• **Exercise**:
A line below contains "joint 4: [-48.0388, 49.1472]", and a later one contains "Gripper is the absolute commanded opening". Repeat both, with every line between them, exactly.

• **Data listing**:
------------------------------------------------------------
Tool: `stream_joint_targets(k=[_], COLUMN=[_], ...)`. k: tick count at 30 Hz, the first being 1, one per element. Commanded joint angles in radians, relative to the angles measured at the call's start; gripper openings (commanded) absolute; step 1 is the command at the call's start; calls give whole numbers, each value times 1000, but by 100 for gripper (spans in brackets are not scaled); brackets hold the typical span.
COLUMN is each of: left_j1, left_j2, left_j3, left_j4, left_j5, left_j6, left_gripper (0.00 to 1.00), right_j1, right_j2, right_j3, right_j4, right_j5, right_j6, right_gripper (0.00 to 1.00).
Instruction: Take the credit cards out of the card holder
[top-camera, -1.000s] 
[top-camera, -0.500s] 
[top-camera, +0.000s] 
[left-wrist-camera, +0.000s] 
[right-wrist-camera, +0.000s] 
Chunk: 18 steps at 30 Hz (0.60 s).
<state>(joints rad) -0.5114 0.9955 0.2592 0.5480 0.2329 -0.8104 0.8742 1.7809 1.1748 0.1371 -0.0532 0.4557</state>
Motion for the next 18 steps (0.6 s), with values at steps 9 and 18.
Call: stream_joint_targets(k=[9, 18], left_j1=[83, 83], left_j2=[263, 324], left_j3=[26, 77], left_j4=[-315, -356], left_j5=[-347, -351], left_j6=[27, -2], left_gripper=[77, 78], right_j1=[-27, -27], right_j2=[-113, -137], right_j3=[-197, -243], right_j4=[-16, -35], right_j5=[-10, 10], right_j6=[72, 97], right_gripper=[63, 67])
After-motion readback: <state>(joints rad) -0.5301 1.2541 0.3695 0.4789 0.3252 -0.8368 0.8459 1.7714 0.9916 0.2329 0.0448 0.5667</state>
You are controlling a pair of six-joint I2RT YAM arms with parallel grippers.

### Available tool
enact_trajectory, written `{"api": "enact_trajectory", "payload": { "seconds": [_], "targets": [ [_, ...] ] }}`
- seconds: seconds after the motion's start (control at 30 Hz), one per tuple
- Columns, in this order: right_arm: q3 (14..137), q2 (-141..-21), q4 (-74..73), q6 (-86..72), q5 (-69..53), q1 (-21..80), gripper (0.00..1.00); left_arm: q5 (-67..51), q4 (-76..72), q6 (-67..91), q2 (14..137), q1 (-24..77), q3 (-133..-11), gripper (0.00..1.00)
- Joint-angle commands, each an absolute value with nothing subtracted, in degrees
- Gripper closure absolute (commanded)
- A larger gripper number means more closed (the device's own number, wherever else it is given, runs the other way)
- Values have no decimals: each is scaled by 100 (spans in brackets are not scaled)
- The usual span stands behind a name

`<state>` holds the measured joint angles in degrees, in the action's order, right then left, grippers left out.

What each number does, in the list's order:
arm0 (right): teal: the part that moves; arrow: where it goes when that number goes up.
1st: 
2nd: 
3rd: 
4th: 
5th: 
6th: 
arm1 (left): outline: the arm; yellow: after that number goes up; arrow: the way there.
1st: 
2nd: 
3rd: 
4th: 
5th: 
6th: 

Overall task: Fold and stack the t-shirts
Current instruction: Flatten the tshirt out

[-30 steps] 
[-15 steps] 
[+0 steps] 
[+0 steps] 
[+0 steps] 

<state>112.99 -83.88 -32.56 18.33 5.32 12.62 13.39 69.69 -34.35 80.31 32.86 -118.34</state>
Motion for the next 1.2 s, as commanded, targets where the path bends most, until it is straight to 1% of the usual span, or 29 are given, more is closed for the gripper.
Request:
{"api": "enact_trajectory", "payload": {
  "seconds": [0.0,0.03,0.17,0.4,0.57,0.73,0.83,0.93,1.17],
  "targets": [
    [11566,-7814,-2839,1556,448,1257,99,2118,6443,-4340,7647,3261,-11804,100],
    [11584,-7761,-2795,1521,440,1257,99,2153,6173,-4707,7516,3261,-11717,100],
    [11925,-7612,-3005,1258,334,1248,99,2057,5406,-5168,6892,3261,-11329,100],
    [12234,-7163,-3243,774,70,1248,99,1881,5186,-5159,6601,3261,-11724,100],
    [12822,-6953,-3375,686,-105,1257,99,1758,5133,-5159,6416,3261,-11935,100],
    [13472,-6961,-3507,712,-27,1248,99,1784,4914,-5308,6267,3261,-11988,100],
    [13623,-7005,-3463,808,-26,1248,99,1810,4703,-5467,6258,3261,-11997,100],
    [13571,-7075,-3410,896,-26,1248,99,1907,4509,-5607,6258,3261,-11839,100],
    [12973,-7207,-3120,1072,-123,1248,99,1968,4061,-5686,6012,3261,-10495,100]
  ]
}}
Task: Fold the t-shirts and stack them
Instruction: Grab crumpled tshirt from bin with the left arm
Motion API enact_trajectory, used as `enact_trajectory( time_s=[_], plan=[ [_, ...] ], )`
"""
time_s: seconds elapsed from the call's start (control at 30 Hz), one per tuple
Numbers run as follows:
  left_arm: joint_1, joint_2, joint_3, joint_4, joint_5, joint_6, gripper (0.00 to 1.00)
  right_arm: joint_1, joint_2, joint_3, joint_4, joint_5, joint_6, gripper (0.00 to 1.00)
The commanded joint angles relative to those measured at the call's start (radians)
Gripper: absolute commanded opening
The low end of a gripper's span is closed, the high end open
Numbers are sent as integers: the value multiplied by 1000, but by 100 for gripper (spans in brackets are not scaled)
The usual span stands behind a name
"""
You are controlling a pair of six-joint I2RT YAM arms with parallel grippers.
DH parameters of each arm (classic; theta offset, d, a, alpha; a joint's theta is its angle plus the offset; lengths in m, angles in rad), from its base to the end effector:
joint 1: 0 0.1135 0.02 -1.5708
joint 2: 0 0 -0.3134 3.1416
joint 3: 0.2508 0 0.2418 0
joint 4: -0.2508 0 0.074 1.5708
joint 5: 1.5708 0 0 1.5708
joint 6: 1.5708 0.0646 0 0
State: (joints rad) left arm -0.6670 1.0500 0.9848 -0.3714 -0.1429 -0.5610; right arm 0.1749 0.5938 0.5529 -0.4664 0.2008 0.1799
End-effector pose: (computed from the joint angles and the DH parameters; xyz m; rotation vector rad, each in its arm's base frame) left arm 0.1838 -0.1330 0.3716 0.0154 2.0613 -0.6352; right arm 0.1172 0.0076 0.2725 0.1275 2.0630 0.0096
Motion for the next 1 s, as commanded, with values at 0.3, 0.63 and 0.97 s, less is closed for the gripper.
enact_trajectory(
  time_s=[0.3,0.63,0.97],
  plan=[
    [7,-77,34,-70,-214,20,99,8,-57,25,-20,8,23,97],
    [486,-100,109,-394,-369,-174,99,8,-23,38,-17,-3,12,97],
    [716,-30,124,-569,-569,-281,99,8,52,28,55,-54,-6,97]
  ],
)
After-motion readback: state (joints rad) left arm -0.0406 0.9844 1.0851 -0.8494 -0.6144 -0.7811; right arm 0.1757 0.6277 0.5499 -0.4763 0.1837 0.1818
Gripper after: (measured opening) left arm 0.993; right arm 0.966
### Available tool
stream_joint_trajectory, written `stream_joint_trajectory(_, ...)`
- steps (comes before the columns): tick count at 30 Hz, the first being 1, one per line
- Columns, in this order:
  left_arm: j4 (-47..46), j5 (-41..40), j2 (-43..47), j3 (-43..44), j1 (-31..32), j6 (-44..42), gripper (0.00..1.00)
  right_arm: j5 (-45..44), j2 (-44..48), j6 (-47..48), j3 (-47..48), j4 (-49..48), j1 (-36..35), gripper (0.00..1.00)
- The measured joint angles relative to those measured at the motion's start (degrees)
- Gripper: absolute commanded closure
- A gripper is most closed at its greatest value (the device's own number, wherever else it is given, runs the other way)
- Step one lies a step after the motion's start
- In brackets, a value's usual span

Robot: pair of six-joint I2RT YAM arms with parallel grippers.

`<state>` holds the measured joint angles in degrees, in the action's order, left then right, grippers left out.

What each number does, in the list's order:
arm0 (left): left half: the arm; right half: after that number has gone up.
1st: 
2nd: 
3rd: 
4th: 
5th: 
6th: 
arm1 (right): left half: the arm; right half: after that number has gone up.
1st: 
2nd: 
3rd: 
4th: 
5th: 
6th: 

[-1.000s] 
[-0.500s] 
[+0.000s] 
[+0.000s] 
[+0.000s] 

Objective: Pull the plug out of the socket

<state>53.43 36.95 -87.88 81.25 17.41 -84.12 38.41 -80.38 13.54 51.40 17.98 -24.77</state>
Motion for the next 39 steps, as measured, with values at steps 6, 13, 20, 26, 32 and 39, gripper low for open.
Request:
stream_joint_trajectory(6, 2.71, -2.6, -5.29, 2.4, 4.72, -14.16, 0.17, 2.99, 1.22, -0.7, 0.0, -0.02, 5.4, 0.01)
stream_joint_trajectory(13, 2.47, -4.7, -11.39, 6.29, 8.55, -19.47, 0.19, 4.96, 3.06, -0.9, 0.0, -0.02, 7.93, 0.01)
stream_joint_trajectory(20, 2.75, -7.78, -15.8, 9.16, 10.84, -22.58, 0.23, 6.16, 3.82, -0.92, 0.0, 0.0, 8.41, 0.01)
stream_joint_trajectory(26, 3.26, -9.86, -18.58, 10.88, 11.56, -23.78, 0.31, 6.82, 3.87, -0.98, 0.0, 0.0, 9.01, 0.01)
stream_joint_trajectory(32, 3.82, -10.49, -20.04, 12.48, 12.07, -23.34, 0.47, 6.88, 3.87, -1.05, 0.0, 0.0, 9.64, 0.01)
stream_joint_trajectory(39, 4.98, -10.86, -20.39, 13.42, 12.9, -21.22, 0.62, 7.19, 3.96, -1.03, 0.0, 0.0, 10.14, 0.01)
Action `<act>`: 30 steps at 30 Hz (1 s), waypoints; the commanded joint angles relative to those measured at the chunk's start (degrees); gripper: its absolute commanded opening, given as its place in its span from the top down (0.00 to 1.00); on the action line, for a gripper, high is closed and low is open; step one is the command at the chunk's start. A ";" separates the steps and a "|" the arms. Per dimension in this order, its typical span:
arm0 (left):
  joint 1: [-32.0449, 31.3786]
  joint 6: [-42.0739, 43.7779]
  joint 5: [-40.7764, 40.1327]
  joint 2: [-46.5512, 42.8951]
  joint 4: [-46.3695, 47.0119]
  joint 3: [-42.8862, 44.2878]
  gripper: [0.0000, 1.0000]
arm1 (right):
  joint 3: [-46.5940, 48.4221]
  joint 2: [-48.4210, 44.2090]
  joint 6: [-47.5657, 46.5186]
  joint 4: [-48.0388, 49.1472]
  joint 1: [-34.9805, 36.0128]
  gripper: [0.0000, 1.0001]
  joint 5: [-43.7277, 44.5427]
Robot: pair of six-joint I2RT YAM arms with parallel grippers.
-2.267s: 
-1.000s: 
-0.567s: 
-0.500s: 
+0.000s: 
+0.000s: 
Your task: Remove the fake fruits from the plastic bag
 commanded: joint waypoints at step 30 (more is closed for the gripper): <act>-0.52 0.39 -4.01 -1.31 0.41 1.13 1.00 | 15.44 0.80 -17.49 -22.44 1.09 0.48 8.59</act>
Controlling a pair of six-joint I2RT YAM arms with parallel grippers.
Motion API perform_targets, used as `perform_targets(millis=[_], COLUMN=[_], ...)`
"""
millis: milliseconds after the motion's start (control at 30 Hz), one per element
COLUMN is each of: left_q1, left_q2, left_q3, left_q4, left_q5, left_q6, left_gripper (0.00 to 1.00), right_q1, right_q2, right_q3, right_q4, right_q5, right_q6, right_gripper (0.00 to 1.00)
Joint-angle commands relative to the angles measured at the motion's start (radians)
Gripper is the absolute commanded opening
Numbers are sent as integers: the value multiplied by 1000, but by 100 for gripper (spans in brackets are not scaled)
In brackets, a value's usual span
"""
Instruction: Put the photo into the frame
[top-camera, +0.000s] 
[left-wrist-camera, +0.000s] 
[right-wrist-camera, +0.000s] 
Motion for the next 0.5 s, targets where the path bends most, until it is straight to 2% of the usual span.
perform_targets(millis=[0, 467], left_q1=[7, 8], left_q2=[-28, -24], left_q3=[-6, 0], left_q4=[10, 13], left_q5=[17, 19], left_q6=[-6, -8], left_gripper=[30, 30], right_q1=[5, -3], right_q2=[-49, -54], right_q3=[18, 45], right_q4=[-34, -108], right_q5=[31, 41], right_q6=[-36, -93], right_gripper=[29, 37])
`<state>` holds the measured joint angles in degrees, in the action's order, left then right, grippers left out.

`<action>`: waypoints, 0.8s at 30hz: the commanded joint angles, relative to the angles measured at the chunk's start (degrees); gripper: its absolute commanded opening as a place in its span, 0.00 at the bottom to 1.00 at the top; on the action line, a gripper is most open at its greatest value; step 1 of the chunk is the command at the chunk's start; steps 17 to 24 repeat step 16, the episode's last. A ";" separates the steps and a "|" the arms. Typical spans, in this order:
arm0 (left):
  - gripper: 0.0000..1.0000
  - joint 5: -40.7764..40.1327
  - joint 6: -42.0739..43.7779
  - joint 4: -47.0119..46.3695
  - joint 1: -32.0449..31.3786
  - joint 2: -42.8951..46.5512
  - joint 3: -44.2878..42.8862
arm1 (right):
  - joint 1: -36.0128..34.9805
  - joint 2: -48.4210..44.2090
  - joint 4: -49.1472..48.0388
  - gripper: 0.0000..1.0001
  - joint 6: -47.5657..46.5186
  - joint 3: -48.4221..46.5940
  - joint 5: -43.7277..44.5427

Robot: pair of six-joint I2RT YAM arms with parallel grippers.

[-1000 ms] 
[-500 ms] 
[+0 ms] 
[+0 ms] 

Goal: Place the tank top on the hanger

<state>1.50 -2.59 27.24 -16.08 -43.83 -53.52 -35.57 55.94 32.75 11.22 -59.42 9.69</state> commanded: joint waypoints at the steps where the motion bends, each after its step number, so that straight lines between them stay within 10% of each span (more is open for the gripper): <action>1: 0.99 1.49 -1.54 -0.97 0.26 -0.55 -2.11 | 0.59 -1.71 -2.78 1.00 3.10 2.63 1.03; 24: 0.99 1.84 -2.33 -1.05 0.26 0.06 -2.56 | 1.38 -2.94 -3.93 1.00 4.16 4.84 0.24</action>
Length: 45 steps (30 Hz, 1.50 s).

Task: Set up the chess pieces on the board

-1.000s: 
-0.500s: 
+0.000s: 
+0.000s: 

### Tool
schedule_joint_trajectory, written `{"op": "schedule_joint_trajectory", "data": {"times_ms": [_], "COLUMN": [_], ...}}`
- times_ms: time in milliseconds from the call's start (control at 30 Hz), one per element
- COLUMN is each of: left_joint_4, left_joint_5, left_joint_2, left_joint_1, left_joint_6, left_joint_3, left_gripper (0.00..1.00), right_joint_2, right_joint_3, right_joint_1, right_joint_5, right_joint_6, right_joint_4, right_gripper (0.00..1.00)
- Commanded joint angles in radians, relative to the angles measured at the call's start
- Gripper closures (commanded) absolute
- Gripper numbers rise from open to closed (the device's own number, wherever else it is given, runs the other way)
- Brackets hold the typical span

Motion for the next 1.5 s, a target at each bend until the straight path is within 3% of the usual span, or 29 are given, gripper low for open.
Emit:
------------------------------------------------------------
• **The answer**:
  joint 4: [-48.0388, 49.1472]
  joint 1: [-34.9805, 36.0128]
  gripper: [0.0000, 1.0001]
  joint 5: [-43.7277, 44.5427]
Robot: pair of six-joint I2RT YAM arms with parallel grippers.
-2.267s: 
-1.000s: 
-0.567s: 
-0.500s: 
+0.000s: 
+0.000s: 
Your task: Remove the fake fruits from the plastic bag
 commanded: joint waypoints at step 30 (more is closed for the gripper): <act>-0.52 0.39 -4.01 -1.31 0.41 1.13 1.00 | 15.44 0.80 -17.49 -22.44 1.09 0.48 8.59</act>
Controlling a pair of six-joint I2RT YAM arms with parallel grippers.
Motion API perform_targets, used as `perform_targets(millis=[_], COLUMN=[_], ...)`
"""
millis: milliseconds after the motion's start (control at 30 Hz), one per element
COLUMN is each of: left_q1, left_q2, left_q3, left_q4, left_q5, left_q6, left_gripper (0.00 to 1.00), right_q1, right_q2, right_q3, right_q4, right_q5, right_q6, right_gripper (0.00 to 1.00)
Joint-angle commands relative to the angles measured at the motion's start (radians)
Gripper is the absolute commanded opening

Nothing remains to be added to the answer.